I. Vernon Hill (May 9, 1872 – February 25, 1904) was an English American architect. His designs shaped the developing city of Duluth, Minnesota, at the turn of the 20th century. Although his career lasted less than a decade, his building designs played a central role in defining the architectural landscape of the city.

==Early life==
Isaac Vernon Hill was born in Stanton under Bardon, England, on May 9, 1872. He immigrated to the United States with his family and settled in Duluth, Minnesota, when he was sixteen. In 1891, Hill began working as a bookkeeper with the Lakeside Land Company. By 1894 he was working for the company as a draftsman.

==Architectural career==
By 1896, Hill entered into his first architectural partnership with Wallace Wellbanks. Although the partnership lasted only a year, it launched Hill into the Duluth architectural sphere. After parting with Wellbanks, Hill practiced alone until he joined Gerhard Tenbusch in 1899 to create the firm Tenbusch and Hill. While partners with Tenbusch, Hill developed his personal architectural style. The 1899 design for the Endion station displays the projecting gables for which Hill would become famous.

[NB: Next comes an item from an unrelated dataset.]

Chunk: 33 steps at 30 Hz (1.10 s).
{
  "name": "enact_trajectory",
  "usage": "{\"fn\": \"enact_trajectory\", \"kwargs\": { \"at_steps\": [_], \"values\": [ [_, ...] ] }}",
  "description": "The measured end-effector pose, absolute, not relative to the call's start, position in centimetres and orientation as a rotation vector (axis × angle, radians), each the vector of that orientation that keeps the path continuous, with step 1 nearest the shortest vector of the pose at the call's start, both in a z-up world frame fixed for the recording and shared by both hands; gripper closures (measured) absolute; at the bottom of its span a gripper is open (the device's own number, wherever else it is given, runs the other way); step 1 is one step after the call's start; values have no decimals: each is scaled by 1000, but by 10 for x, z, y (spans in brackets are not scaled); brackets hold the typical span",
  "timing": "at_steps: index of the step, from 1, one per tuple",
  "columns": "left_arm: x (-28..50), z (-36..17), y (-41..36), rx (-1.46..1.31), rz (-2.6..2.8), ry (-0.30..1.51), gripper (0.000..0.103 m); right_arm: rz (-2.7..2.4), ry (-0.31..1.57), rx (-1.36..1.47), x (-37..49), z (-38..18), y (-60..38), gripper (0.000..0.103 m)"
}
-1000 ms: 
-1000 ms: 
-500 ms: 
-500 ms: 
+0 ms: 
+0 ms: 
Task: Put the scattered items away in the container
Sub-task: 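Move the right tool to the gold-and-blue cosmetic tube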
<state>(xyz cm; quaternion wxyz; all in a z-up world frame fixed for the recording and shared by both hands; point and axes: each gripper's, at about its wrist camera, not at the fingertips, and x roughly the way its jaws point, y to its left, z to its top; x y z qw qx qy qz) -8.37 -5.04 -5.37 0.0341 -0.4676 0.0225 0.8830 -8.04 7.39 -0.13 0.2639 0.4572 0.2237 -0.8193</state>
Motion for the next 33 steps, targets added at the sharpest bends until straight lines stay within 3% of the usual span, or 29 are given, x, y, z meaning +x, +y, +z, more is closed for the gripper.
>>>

As Tenbusch's partner, Hill designed a home for Duluth druggist Arthur P. Cook in 1900. Hill's design for Cook's Colonial Revival house, situated on a rocky lot on what is now Skyline Parkway, called for stone from the site to construct the walls, stairs, and terraces. The combination of rocky lot and native stone, overlooking Lake Superior, makes the Cook house one of Duluth's most recognizable homes.

In 1902, Hill ended his partnership with Tenbusch and joined William T. Bray in architectural practice. While partners with Bray, Hill designed several distinctive structures. In 1902 he designed the Crosby House, a two-story Viennese Art Nouveau masterpiece. That year Hill also designed a house for his own family. The I. Vernon and Cora Hill House was completed in 1902. The house, a sweeping Tudor Revival structure with gables and a curving buttress, served as a home for Hill and his family for less than two years. Nevertheless, it is often recognized as Hill's greatest architectural endeavor.

During the years of his partnership with Bray, I. Vernon Hill designed several other architecturally notable homes. He also worked with Bray to design the red-brick Sacred Heart School building at Duluth's Sacred Heart Cathedral. However, by the end of 1903, I. Vernon Hill was gravely ill. He moved with his family to California in the hopes that the warm climate might aid his recovery. Hill did not recover. He died of pneumonia on February 25, 1904, at the age of 31.

==Legacy==
In the years since his death, Hill's designs for the Endion Depot and the Sacred Heart Cathedral School have both been recognized as architectural landmarks and listed on the National Register of Historic Places. His work is preserved and displayed in the notable residences he crafted for Duluth residents at the turn of the 20th century. Although I. Vernon Hill's architectural career was cut short by his premature death, his legacy lives on in the groundbreaking Duluth architecture that he designed.